▸ Assignment
A single number is needed: how many lines of the data below contain "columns".
[Recorded data — start]
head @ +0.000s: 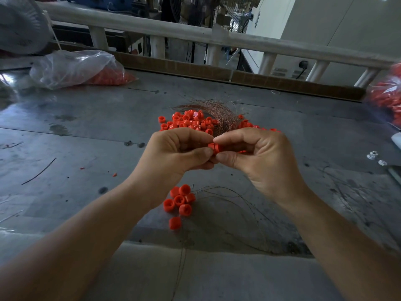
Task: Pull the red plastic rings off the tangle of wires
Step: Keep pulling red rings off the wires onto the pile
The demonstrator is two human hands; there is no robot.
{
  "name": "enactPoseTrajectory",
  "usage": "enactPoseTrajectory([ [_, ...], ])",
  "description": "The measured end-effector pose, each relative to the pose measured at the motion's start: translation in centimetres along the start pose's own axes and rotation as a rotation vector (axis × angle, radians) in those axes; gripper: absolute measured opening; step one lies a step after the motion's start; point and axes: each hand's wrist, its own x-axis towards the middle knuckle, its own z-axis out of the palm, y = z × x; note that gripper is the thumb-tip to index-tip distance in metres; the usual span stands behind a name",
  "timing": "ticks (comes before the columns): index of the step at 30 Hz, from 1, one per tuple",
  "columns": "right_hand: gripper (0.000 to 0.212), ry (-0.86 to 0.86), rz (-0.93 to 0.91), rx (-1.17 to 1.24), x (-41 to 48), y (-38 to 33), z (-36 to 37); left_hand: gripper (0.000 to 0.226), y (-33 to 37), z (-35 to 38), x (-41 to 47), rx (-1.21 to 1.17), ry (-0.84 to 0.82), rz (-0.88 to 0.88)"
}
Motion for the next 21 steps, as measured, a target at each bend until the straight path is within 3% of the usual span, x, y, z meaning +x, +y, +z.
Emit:
enactPoseTrajectory([
  [21, 0.025, 0.013, -0.067, -0.034, -0.23, -0.35, 0.01, 0.019, 0.42, -0.11, -0.44, -0.024, -0.052, -0.012],
])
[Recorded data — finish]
▸ Task response
2